The eight modular units of affordable housing are expected to be ready for occupancy in May.
PHOTO BY STEVE IDE/ONE NEIGHBORHOOD BUILDERS
By Richard Asinov
PROVIDENCE – Four years ago, on a cold January night, an apartment building at 110 Bowdoin St. caught fire. A tenant, 49-year-old woman, who lived on the second floor, died, and was pulled from the rubble. The tragic story made headlines.
Five days earlier, Providence firefighters had been called to inspect the property, and they had found the building littered with space heaters and a nest of extension cords, according to a news report by WPRI. The building was to have been condemned, after the inspectors found it had no heat or running water, once again, according to a news report by WPRI.
In the wake of the tragic fire that swept through the three properties on Bowdoin Street in Olneyville, Jennifer Hawkins, the executive director of ONE Neighborhood Builders, wrote a story for ConvergenceRI about the need to reframe the conversation:
“Last weekend a devastating fire engulfed three properties along Bowdoin Street in the Olneyville neighborhood of Providence, leaving one person dead and displacing nearly two-dozen residents,” Hawkins wrote.
In the aftermath, Hawkins continued, she said she thought about something that Tiffany Manuel, vice president of knowledge, impact and strategy at Enterprise Community Partners, had said during a recent conference, concerning the intersection of race, diversity, inclusion and affordable housing development.

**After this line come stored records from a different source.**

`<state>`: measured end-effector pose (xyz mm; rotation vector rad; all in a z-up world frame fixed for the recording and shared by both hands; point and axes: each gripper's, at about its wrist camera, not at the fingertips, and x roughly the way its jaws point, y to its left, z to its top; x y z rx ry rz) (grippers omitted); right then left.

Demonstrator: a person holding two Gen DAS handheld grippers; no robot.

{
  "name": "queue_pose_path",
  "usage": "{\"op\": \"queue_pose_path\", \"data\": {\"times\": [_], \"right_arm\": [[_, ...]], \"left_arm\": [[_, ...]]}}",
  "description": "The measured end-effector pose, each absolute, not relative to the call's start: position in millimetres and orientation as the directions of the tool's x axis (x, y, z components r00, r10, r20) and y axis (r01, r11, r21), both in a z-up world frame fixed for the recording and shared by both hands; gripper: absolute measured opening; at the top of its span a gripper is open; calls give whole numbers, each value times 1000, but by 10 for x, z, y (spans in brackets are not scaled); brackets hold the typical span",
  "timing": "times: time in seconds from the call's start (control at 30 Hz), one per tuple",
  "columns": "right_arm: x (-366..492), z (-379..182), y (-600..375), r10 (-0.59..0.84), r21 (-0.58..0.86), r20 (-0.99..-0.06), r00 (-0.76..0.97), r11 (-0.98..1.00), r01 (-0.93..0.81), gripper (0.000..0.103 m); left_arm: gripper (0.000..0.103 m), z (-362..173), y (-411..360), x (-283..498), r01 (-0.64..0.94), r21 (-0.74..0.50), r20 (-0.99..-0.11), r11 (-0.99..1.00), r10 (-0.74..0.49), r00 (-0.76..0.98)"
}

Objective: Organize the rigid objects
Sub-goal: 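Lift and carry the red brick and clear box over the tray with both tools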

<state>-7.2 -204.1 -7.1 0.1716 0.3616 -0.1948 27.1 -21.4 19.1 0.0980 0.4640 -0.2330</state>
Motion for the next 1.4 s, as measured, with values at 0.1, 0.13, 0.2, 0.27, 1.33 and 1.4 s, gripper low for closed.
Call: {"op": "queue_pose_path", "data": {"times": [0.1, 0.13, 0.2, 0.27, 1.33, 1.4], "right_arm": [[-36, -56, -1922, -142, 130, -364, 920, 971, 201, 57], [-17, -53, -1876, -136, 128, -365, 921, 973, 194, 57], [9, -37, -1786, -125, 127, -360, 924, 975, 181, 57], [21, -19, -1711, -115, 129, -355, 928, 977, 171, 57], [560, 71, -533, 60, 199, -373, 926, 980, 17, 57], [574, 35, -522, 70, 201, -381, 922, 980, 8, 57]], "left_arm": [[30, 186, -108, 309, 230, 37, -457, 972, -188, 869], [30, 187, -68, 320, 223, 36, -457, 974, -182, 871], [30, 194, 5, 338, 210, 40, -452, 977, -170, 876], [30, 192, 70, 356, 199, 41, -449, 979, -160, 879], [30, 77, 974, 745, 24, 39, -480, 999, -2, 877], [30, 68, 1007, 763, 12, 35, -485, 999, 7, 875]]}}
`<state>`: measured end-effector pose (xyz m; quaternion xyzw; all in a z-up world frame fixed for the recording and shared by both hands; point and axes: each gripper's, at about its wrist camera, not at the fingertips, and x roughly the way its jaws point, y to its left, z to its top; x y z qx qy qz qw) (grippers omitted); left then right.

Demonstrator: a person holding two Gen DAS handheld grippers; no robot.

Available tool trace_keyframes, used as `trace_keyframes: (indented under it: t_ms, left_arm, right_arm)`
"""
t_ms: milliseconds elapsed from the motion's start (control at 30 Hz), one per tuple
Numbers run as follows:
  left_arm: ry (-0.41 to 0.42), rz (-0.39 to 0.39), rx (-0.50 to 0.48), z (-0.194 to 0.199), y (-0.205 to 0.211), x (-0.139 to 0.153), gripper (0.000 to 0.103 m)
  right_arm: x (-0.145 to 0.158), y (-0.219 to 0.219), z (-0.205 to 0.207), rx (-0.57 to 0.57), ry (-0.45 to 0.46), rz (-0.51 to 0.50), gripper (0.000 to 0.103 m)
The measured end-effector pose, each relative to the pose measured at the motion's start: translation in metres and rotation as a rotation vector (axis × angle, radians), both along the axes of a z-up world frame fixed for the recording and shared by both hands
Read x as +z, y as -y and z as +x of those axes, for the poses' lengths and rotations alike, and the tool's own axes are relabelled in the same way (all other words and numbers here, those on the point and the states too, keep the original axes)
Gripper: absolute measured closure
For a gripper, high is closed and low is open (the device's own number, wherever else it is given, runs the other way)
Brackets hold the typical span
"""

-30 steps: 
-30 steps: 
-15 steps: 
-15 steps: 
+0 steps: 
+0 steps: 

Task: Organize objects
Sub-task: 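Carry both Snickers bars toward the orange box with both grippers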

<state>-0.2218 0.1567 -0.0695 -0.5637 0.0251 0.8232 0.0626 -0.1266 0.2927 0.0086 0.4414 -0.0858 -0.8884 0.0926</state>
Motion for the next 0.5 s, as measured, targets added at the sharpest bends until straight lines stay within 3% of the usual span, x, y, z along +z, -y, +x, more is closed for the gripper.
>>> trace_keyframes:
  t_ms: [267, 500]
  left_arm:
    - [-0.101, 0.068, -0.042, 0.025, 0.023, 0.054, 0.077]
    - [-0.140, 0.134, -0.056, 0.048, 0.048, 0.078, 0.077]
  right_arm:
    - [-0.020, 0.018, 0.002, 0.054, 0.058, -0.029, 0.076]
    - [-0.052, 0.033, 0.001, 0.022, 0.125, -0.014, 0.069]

Hawkins wrote: “Manuel offered a casual but hard-hitting aside, which I am paraphrasing: “How many times have you heard that the response to a lack of decent, affordable housing is a U-Haul?” [See ConvergenceRI story, “Why not just move? It is often not a choice.”]
The common thread was addressing the critical need for comprehensive neighborhood development.
In just one week’s time, beginning on Monday, Feb. 28, and ending on Friday, March 4, eight pre-fab homes were placed on the site of the Bowdoin Street, a remarkable feat accomplished under the innovative leadership of Hawkins and her team at ONE Neighborhood Builders, including Milton Baxter, director of Real Estate and General Counsel for the community nonprofit agency.